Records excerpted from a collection
◆ ◆ ◆ ◆ ◆

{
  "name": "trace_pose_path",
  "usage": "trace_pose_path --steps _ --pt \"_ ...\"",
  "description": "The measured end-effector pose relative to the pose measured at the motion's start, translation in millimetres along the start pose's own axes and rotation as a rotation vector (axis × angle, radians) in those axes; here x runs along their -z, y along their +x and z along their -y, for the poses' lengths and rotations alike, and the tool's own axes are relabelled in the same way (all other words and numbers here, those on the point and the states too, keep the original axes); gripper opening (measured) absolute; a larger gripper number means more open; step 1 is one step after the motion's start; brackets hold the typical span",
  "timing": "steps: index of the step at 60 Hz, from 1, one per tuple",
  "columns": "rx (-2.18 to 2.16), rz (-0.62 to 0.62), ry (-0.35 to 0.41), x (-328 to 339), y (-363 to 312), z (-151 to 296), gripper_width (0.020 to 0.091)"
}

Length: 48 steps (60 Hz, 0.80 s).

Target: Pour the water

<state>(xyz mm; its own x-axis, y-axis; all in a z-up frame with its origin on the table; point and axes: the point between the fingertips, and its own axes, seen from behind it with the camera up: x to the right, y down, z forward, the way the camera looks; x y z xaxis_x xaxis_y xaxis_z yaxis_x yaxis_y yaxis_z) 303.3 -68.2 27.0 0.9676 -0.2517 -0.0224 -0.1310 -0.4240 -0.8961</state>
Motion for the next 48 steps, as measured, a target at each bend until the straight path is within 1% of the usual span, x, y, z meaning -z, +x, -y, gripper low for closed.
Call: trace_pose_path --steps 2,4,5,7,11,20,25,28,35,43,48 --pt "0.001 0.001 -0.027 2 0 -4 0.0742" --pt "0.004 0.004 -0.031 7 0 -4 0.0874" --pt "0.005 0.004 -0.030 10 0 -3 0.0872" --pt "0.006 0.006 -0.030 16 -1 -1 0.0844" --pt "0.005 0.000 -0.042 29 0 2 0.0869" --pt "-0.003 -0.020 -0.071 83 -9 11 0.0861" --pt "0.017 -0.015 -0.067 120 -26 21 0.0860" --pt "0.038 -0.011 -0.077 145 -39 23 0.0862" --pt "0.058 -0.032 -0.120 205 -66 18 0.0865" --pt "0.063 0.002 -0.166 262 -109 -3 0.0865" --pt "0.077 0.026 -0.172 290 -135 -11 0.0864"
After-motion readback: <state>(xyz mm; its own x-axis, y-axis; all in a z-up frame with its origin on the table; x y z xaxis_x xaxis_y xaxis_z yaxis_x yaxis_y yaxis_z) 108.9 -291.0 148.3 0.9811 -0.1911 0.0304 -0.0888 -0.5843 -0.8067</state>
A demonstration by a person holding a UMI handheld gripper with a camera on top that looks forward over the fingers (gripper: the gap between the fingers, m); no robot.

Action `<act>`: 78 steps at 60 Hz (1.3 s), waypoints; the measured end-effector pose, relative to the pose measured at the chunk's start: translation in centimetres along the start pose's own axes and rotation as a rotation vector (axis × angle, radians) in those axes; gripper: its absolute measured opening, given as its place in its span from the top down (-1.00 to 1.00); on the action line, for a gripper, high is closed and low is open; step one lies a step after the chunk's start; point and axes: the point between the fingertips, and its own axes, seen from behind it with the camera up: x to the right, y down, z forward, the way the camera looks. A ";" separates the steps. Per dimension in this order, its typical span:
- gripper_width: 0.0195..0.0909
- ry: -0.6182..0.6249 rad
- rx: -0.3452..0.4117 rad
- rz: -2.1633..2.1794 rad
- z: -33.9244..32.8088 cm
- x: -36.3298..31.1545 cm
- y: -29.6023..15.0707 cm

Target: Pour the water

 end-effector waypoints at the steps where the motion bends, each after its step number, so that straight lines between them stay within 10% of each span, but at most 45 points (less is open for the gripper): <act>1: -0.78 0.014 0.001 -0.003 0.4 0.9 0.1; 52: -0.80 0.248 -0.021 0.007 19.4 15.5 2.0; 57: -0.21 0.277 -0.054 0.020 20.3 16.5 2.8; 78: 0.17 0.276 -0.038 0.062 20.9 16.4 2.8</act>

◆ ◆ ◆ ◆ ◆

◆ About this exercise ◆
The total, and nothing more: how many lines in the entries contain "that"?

◆ Output ◆
2